▶ **Your goal**: Repeat every entry word for word, skipping the pictures.
= Beginning of Section =
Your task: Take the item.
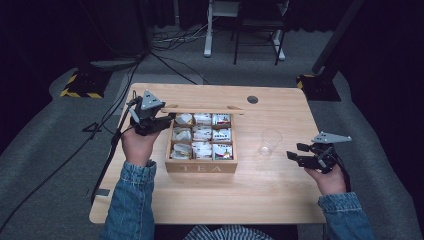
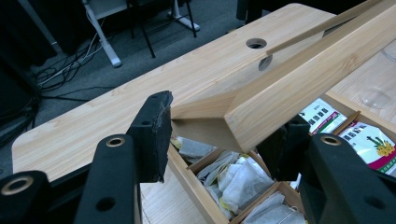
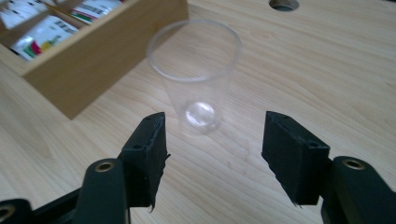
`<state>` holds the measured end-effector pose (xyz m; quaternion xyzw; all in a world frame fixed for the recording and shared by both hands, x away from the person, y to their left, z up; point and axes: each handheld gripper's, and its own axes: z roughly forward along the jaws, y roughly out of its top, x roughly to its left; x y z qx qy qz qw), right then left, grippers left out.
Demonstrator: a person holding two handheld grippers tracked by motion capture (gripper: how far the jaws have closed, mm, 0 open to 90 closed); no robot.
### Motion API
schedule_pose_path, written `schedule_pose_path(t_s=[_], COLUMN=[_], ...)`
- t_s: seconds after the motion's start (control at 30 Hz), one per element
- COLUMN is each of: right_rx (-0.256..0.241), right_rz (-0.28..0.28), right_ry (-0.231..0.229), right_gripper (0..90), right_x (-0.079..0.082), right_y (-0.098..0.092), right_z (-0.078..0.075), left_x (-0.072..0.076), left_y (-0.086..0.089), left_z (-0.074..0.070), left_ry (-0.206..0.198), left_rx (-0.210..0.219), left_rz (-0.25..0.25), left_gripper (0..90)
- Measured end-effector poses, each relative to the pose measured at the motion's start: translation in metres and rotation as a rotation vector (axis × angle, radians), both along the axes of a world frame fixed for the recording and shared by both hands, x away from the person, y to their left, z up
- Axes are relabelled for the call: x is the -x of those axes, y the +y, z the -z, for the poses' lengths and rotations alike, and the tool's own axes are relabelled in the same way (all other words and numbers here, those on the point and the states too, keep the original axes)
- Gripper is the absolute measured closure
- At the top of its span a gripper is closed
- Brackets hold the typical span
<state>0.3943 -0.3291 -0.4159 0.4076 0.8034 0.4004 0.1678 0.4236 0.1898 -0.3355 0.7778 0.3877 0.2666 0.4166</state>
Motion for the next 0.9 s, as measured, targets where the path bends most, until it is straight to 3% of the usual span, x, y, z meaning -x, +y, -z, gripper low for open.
schedule_pose_path(t_s=[0.13, 0.23, 0.3, 0.37, 0.57, 0.9], right_rx=[-0.003, 0.017, 0.016, 0.009, -0.002, -0.021], right_rz=[-0.040, -0.111, -0.124, -0.171, -0.247, -0.320], right_ry=[-0.011, -0.030, -0.033, -0.034, -0.032, -0.009], right_gripper=[40.5, 40.7, 40.7, 40.6, 40.8, 41.6], right_x=[0.003, 0.007, 0.008, 0.009, 0.006, -0.006], right_y=[0.012, 0.035, 0.039, 0.057, 0.087, 0.125], right_z=[-0.008, -0.018, -0.019, -0.024, -0.029, -0.032], left_x=[0.000, -0.001, -0.001, -0.001, -0.003, -0.005], left_y=[0.000, 0.001, 0.001, 0.001, 0.002, 0.003], left_z=[0.000, 0.000, 0.000, 0.000, 0.001, 0.001], left_ry=[0.001, 0.004, 0.005, 0.005, 0.015, 0.019], left_rx=[0.001, 0.006, 0.006, 0.007, 0.018, 0.025], left_rz=[0.001, 0.006, 0.007, 0.008, 0.016, 0.026], left_gripper=[49.2, 49.0, 49.0, 48.8, 47.9, 46.9])
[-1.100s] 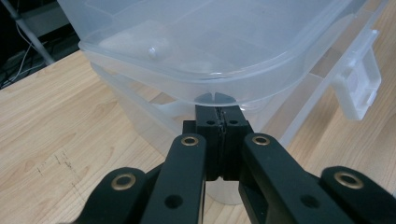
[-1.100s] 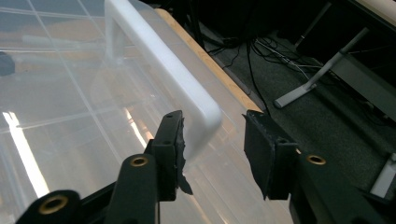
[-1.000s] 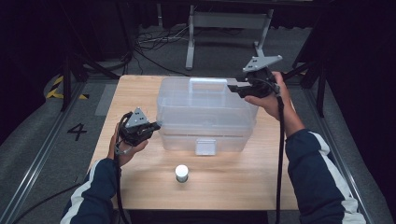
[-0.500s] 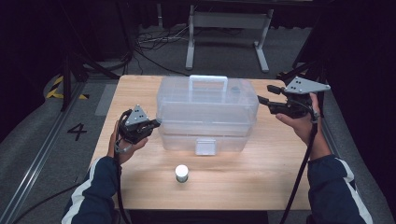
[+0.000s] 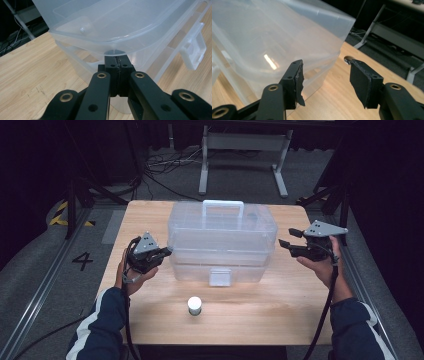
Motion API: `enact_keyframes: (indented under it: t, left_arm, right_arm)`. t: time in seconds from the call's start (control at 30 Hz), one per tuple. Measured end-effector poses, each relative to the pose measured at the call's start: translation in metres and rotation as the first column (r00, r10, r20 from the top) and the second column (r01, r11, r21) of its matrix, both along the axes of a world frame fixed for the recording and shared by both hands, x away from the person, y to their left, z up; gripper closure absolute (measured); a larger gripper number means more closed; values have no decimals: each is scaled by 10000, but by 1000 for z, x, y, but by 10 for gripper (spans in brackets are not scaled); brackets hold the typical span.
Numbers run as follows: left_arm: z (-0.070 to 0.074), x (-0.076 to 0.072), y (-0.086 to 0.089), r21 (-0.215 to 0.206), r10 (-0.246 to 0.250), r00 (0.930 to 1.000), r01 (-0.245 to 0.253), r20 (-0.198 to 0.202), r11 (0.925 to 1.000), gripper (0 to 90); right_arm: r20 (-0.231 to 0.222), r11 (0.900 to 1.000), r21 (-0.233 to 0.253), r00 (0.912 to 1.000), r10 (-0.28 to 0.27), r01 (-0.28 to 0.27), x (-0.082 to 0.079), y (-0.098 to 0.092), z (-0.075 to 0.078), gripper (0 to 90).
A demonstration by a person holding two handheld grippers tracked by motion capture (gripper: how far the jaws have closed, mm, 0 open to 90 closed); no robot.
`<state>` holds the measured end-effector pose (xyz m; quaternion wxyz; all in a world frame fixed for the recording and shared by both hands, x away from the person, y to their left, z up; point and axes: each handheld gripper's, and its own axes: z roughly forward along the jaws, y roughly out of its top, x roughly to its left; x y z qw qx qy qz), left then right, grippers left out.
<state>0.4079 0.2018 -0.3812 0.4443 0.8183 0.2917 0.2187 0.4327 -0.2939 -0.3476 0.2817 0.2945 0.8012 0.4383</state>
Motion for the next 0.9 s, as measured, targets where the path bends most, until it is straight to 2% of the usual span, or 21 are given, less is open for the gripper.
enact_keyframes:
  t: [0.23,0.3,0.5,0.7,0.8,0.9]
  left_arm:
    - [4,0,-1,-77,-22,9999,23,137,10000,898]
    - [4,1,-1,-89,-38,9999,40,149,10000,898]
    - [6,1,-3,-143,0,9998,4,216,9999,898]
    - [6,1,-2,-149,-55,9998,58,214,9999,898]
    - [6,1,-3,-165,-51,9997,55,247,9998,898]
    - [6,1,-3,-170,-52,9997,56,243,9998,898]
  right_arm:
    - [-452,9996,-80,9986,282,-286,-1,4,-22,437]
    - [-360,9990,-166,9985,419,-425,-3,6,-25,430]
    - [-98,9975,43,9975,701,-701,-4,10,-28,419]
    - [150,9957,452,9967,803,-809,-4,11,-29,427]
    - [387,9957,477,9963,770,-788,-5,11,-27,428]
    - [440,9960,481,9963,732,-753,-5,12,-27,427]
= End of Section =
▶ **Answer for the task**:
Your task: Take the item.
`<state>` holds the measured end-effector pose (xyz m; quaternion xyzw; all in a world frame fixed for the recording and shared by both hands, x away from the person, y to their left, z up; point and axes: each handheld gripper's, and its own axes: z roughly forward along the jaws, y roughly out of its top, x roughly to its left; x y z qx qy qz qw), right then left, grippers left out.
Demonstrator: a person holding two handheld grippers tracked by motion capture (gripper: how far the jaws have closed, mm, 0 open to 90 closed); no robot.
### Motion API
schedule_pose_path, written `schedule_pose_path(t_s=[_], COLUMN=[_], ...)`
- t_s: seconds after the motion's start (control at 30 Hz), one per element
- COLUMN is each of: right_rx (-0.256..0.241), right_rz (-0.28..0.28), right_ry (-0.231..0.229), right_gripper (0..90), right_x (-0.079..0.082), right_y (-0.098..0.092), right_z (-0.078..0.075), left_x (-0.072..0.076), left_y (-0.086..0.089), left_z (-0.074..0.070), left_ry (-0.206..0.198), left_rx (-0.210..0.219), left_rz (-0.25..0.25), left_gripper (0..90)
- Measured end-effector poses, each relative to the pose measured at the motion's start: translation in metres and rotation as a rotation vector (axis × angle, radians), both along the axes of a world frame fixed for the recording and shared by both hands, x away from the person, y to their left, z up
- Axes are relabelled for the call: x is the -x of those axes, y the +y, z the -z, for the poses' lengths and rotations alike, and the tool's own axes are relabelled in the same way (all other words and numbers here, those on the point and the states too, keep the original axes)
- Gripper is the absolute measured closure
- At the top of its span a gripper is closed
- Brackets hold the typical span
<state>0.3943 -0.3291 -0.4159 0.4076 0.8034 0.4004 0.1678 0.4236 0.1898 -0.3355 0.7778 0.3877 0.2666 0.4166</state>
Motion for the next 0.9 s, as measured, targets where the path bends most, until it is straight to 3% of the usual span, x, y, z meaning -x, +y, -z, gripper low for open.
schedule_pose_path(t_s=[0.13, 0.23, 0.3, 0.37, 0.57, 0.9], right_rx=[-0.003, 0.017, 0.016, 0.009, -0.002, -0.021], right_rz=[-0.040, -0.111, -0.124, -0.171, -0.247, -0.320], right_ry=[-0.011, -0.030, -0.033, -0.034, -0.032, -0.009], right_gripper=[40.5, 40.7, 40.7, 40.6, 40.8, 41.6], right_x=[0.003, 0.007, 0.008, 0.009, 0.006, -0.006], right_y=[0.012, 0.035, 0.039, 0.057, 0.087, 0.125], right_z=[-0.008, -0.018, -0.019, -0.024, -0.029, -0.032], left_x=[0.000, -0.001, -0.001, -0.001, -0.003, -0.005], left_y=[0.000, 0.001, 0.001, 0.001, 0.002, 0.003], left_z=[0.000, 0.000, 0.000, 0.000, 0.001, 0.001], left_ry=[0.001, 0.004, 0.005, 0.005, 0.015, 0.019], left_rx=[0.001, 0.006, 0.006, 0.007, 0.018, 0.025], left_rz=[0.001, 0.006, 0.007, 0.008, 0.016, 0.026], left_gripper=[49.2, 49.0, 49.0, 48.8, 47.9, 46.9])
[-1.100s] 
[-1.100s] 
[-1.000s] 
[-0.500s] 
[+0.000s] 
Motion API: `enact_keyframes: (indented under it: t, left_arm, right_arm)`. t: time in seconds from the call's start (control at 30 Hz), one per tuple. Measured end-effector poses, each relative to the pose measured at the call's start: translation in metres and rotation as the first column (r00, r10, r20 from the top) and the second column (r01, r11, r21) of its matrix, both along the axes of a world frame fixed for the recording and shared by both hands, x away from the person, y to their left, z up; gripper closure absolute (measured); a larger gripper number means more closed; values have no decimals: each is scaled by 10000, but by 1000 for z, x, y, but by 10 for gripper (spans in brackets are not scaled); brackets hold the typical span.
Numbers run as follows: left_arm: z (-0.070 to 0.074), x (-0.076 to 0.072), y (-0.086 to 0.089), r21 (-0.215 to 0.206), r10 (-0.246 to 0.250), r00 (0.930 to 1.000), r01 (-0.245 to 0.253), r20 (-0.198 to 0.202), r11 (0.925 to 1.000), gripper (0 to 90); right_arm: r20 (-0.231 to 0.222), r11 (0.900 to 1.000), r21 (-0.233 to 0.253), r00 (0.912 to 1.000), r10 (-0.28 to 0.27), r01 (-0.28 to 0.27), x (-0.082 to 0.079), y (-0.098 to 0.092), z (-0.075 to 0.078), gripper (0 to 90).
A demonstration by a person holding two handheld grippers tracked by motion capture (gripper: how far the jaws have closed, mm, 0 open to 90 closed); no robot.
`<state>` holds the measured end-effector pose (xyz m; quaternion wxyz; all in a world frame fixed for the recording and shared by both hands, x away from the person, y to their left, z up; point and axes: each handheld gripper's, and its own axes: z roughly forward along the jaws, y roughly out of its top, x roughly to its left; x y z qw qx qy qz), left then right, grippers left out.
<state>0.4079 0.2018 -0.3812 0.4443 0.8183 0.2917 0.2187 0.4327 -0.2939 -0.3476 0.2817 0.2945 0.8012 0.4383</state>
Motion for the next 0.9 s, as measured, targets where the path bends most, until it is straight to 2% of the usual span, or 21 are given, less is open for the gripper.
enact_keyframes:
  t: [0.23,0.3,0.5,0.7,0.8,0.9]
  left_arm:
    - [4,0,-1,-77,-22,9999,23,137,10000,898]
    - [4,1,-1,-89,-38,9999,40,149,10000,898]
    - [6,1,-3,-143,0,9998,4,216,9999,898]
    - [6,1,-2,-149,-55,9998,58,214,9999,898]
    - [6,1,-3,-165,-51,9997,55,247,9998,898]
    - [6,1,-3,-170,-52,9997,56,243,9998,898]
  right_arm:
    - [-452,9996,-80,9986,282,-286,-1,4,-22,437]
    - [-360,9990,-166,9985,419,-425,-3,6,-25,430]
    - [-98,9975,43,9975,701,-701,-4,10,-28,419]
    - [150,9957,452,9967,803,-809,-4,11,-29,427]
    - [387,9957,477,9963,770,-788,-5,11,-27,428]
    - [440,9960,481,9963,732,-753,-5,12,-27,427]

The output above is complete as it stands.